Your instructions: Nothing but the lines from the one containing "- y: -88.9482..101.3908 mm" through the one containing "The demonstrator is", both included, should be given again, each exactly as written below.

Given material:
****************

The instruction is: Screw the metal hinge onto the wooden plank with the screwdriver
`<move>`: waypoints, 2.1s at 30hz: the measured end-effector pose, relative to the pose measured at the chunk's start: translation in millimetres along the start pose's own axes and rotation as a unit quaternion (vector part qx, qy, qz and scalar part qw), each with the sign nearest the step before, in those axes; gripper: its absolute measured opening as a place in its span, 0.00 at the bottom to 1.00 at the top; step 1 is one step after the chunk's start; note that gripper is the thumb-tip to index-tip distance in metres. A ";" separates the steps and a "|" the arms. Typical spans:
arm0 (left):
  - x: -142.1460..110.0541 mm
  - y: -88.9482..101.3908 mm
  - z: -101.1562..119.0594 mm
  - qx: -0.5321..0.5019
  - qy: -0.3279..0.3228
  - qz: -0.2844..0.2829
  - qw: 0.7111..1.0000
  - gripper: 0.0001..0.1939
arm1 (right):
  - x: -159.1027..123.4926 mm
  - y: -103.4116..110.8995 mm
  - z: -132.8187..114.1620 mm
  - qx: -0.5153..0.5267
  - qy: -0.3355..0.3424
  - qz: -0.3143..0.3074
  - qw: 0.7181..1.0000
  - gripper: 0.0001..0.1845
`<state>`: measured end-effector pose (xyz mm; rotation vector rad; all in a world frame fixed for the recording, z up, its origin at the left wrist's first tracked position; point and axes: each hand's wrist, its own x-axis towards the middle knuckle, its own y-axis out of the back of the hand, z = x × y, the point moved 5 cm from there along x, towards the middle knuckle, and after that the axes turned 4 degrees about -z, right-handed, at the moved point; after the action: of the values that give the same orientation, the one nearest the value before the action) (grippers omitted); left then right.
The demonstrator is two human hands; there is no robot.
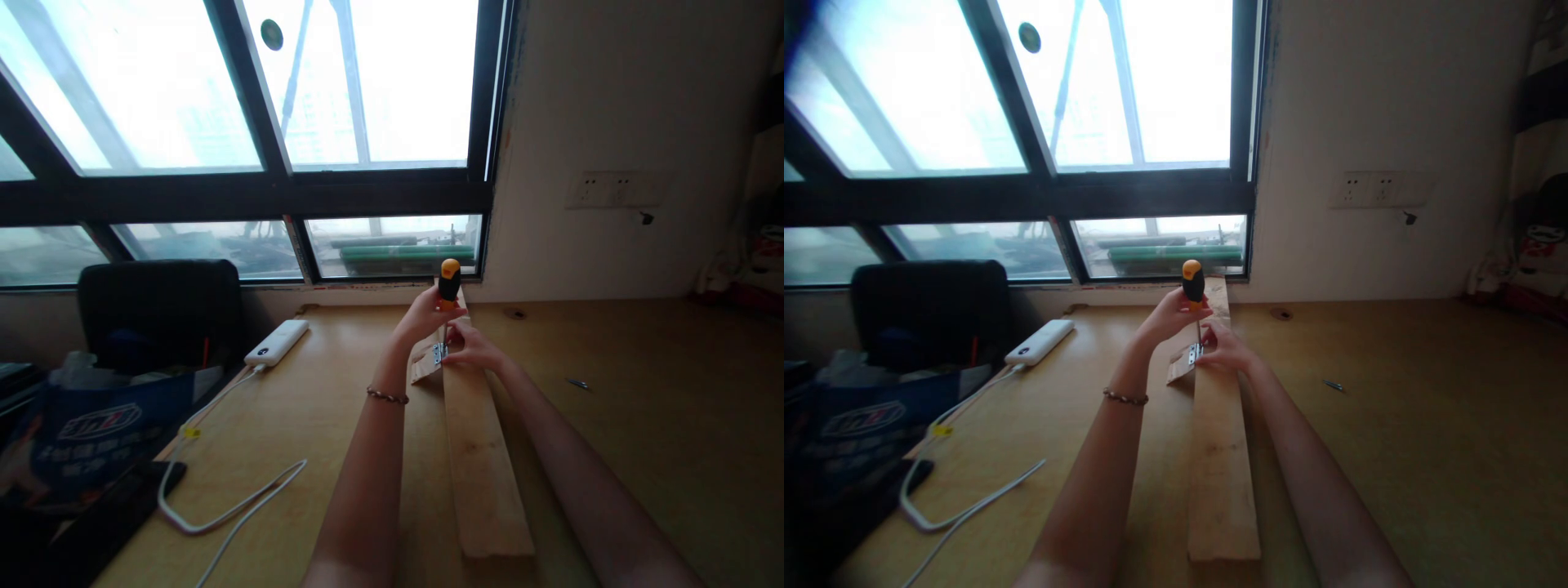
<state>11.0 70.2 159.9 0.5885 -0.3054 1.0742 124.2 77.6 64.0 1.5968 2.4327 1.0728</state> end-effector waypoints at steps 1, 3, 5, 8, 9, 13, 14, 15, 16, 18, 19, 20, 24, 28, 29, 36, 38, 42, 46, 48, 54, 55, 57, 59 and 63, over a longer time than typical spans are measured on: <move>1.2 2.1 -3.9 0.013 -0.001 0.028 1.000 0.15 | 0.1 -0.3 0.6 -0.001 -0.001 -0.001 1.000 0.38; 3.0 6.8 -12.0 0.013 0.002 0.083 0.996 0.19 | 0.4 -0.9 2.0 0.001 0.003 -0.003 1.000 0.39; 3.9 9.6 -18.6 -0.012 0.010 0.117 0.993 0.22 | 0.6 -1.2 3.6 0.008 0.008 -0.005 1.000 0.40; 4.2 10.2 -22.5 -0.031 0.012 0.135 0.990 0.22 | 0.5 -0.8 5.2 0.019 0.013 -0.001 1.000 0.40; 4.0 10.5 -22.2 -0.025 0.008 0.138 0.990 0.21 | 0.4 -0.7 5.5 0.022 0.015 -0.001 1.000 0.39; 2.8 13.6 -19.7 0.010 0.003 0.134 0.991 0.18 | 0.5 -0.5 6.0 0.028 0.024 -0.001 0.999 0.40; 2.6 14.7 -19.5 0.016 0.009 0.128 0.992 0.18 | 0.7 -0.6 6.4 0.026 0.025 -0.002 0.999 0.40; 2.3 15.7 -19.5 0.018 0.018 0.122 0.992 0.18 | 0.8 -0.6 6.8 0.024 0.026 -0.003 0.999 0.40; 2.0 16.6 -19.4 0.015 0.026 0.116 0.993 0.17 | 1.0 -0.7 7.1 0.022 0.027 -0.003 0.999 0.40; 1.3 17.3 -18.9 -0.007 0.041 0.102 0.994 0.17 | 1.3 -0.7 7.6 0.020 0.027 -0.003 0.999 0.40; 1.0 17.1 -18.4 -0.024 0.048 0.094 0.994 0.18 | 1.3 -0.6 7.6 0.020 0.026 -0.002 0.999 0.39; 0.7 16.5 -17.7 -0.043 0.053 0.085 0.994 0.18 | 1.3 -0.4 7.5 0.020 0.025 -0.002 0.999 0.39; 0.1 13.2 -12.7 -0.111 0.057 0.046 0.991 0.19 | 0.6 0.3 5.2 0.012 0.024 -0.003 1.000 0.39; 0.2 12.5 -10.1 -0.114 0.055 0.018 0.992 0.15 | 0.0 0.2 2.3 -0.006 0.024 -0.001 1.000 0.38; 0.1 12.6 -10.0 -0.107 0.056 0.012 0.993 0.14 | 0.0 0.0 2.0 -0.007 0.022 0.000 1.000 0.38; -2.6 1.1 -3.4 -0.122 0.052 -0.063 0.989 0.11 | 0.0 -0.1 -2.2 -0.011 0.023 -0.001 1.000 0.38; -2.1 -3.8 -2.9 -0.116 0.053 -0.062 0.990 0.11 | 0.0 0.3 -3.0 -0.016 0.022 -0.001 1.000 0.35; 0.9 -1.8 -8.5 -0.026 0.050 0.027 0.998 0.14 | -0.3 0.6 -1.6 -0.019 0.017 0.002 1.000 0.35; 0.4 10.1 -12.1 0.051 0.034 0.111 0.992 0.16 | -0.1 -0.8 3.6 -0.002 0.012 -0.002 1.000 0.39; -0.2 14.4 -13.5 0.047 0.039 0.118 0.991 0.16 | 0.2 -1.2 6.4 0.000 0.007 -0.002 1.000 0.40; 1.1 12.2 -10.2 -0.029 0.042 0.058 0.997 0.16 | 0.3 -0.9 8.7 0.000 0.003 -0.003 1.000 0.40; 1.5 10.1 -9.7 -0.043 0.043 0.045 0.997 0.16 | 0.3 -1.0 8.5 0.001 0.004 -0.004 1.000 0.40; 2.1 5.3 -9.0 -0.058 0.042 0.024 0.997 0.16 | 0.5 -1.1 8.5 0.000 0.004 -0.005 1.000 0.40; 2.3 0.9 -8.3 -0.049 0.034 0.012 0.998 0.16 | 0.7 -1.0 8.6 -0.005 0.003 -0.003 1.000 0.40; 1.7 0.8 -5.3 0.043 0.013 0.048 0.998 0.21 | 0.4 -0.8 7.4 -0.015 0.006 0.000 1.000 0.38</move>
<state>10.8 74.8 156.7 0.6417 -0.2665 1.1907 126.2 81.6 58.1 1.5847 2.4126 1.1173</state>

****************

Response area:
  - y: -88.9482..101.3908 mm
  - z: -101.1562..119.0594 mm
  - qx: -0.5321..0.5019
  - qy: -0.3279..0.3228
  - qz: -0.2844..0.2829
  - qw: 0.7111..1.0000
  - gripper: 0.0001..0.1939
arm1 (right):
  - x: -159.1027..123.4926 mm
  - y: -103.4116..110.8995 mm
  - z: -132.8187..114.1620 mm
  - qx: -0.5153..0.5267
  - qy: -0.3355..0.3424
  - qz: -0.3143..0.3074
  - qw: 0.7181..1.0000
  - gripper: 0.0001..0.1845
`<state>`: measured end-effector pose (xyz mm; rotation vector rad; all in a world frame fixed for the recording, z up, its origin at the left wrist's first tracked position; point and axes: each hand's wrist, its own x-axis towards the middle knuckle, its own y-axis out of the back of the hand, z = x × y, the point moved 5 cm from there along x, towards the middle knuckle, and after that the axes turned 4 degrees about -z, right-handed, at the moved point; after the action: of the values that give the same orientation, the one nearest the value before the action) (grippers omitted); left then right.
The demonstrator is two human hands; there is no robot.

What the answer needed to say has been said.